- **EXERCISE BRIEF**: Search the data below for the string "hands". Extract every line that contains it.

- **ENTRIES SHOWN**:
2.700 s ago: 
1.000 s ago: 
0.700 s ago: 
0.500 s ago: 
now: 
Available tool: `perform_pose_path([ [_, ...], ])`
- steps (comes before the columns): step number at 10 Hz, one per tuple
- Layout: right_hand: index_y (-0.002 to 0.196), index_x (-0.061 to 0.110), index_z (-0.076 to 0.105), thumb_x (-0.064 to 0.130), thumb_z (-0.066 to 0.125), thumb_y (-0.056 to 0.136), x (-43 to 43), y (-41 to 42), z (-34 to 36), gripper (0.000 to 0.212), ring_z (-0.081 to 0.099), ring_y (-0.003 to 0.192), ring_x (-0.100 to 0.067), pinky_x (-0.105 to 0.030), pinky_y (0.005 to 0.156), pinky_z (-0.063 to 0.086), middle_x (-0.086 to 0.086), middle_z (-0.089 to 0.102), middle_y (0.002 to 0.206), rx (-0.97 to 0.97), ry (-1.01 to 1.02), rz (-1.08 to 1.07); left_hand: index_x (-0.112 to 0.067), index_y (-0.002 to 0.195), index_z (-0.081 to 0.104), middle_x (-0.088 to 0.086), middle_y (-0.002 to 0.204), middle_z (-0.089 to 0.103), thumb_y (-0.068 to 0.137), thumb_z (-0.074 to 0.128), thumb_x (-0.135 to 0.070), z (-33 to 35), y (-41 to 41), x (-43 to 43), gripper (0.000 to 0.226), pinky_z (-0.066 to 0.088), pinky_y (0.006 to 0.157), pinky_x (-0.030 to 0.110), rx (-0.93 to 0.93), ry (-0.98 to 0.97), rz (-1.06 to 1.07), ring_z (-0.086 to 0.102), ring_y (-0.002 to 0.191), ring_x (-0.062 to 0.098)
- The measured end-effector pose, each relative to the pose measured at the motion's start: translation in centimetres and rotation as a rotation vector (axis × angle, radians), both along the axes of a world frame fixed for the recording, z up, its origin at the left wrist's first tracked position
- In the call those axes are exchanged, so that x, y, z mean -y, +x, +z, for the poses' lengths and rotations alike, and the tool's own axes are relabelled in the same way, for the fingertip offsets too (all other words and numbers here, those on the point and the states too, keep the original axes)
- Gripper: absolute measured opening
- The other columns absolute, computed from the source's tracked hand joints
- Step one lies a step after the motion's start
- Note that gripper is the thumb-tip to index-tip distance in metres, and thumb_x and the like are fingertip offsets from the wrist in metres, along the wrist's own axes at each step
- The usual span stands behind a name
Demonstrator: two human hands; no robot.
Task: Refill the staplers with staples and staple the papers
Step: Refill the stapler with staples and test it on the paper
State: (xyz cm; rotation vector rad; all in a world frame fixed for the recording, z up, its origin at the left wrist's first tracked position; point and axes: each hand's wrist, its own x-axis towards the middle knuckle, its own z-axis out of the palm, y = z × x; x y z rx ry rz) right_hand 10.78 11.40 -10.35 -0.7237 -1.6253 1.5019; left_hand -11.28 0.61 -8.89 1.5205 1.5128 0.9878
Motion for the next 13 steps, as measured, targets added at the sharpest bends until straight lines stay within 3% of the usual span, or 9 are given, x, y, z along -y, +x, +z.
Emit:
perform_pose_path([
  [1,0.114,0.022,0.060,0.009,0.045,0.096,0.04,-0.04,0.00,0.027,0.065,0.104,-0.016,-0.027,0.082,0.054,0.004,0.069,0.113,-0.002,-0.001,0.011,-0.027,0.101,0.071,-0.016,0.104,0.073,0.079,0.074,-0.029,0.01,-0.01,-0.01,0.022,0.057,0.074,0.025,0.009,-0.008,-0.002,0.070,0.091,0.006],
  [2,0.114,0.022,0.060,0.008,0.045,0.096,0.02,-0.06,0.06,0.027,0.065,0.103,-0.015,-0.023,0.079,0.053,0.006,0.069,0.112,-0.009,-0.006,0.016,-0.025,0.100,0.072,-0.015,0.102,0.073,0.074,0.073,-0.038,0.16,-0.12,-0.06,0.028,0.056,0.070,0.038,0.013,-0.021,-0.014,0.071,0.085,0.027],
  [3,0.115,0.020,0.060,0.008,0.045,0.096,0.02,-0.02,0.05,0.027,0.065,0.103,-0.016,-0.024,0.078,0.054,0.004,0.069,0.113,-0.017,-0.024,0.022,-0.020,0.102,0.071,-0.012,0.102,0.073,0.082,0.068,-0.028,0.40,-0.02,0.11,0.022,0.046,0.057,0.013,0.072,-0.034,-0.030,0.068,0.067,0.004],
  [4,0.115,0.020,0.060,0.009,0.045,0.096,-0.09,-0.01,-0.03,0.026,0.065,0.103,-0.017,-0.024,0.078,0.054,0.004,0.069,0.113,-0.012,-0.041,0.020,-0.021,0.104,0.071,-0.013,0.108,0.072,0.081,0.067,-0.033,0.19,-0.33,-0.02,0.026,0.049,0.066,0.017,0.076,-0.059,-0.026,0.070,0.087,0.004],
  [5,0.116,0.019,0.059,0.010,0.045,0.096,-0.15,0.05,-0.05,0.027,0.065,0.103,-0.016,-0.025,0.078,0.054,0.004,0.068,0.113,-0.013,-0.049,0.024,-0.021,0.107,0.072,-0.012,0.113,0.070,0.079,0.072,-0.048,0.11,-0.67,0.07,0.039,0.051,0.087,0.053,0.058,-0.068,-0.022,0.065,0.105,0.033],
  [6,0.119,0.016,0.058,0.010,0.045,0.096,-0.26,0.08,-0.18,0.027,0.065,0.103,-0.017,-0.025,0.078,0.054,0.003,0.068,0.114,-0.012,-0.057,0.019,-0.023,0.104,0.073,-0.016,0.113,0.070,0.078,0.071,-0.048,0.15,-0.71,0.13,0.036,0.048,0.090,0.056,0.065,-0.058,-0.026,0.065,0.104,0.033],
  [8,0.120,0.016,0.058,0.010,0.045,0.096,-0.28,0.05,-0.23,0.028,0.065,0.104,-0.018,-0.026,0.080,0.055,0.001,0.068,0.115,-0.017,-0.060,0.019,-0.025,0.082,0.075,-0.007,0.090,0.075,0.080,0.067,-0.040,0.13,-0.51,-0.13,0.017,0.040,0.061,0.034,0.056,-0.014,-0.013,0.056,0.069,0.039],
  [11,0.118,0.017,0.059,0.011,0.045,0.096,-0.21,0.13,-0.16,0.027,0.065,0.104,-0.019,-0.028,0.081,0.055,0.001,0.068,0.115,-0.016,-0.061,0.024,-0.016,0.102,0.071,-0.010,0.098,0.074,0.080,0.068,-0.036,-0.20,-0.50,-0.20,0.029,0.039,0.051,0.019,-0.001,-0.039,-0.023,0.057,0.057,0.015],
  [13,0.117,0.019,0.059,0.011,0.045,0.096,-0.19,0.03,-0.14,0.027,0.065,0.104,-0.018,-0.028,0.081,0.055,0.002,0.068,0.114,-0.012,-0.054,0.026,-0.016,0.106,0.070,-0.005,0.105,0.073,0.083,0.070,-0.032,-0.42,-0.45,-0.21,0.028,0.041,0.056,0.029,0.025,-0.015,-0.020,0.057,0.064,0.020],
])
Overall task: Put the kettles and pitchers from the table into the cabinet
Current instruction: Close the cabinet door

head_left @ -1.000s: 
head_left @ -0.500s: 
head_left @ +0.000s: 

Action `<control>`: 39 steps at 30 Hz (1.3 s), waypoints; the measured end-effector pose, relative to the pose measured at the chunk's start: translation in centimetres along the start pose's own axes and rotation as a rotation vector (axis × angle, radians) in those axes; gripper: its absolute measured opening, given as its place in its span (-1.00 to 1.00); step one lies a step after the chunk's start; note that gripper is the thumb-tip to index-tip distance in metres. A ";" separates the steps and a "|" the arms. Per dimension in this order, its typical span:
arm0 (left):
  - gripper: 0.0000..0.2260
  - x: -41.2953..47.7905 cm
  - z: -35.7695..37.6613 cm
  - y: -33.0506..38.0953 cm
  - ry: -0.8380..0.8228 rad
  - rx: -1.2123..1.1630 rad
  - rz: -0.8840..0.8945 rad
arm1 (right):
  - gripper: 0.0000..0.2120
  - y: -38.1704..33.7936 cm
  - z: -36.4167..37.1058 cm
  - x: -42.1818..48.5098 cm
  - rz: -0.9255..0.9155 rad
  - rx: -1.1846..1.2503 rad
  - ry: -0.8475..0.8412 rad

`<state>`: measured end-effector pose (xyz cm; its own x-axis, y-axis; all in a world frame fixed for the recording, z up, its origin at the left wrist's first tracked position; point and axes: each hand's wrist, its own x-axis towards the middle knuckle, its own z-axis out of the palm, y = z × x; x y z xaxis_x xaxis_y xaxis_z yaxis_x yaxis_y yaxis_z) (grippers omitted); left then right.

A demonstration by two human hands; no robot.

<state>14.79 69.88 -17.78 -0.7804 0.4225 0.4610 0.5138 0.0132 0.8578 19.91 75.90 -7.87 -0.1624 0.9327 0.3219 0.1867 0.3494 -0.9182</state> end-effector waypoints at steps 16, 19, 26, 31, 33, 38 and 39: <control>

- **SOLUTION FOR THIS EXERCISE**:
Demonstrator: two human hands; no robot.
A demonstration by two human hands; no robot.

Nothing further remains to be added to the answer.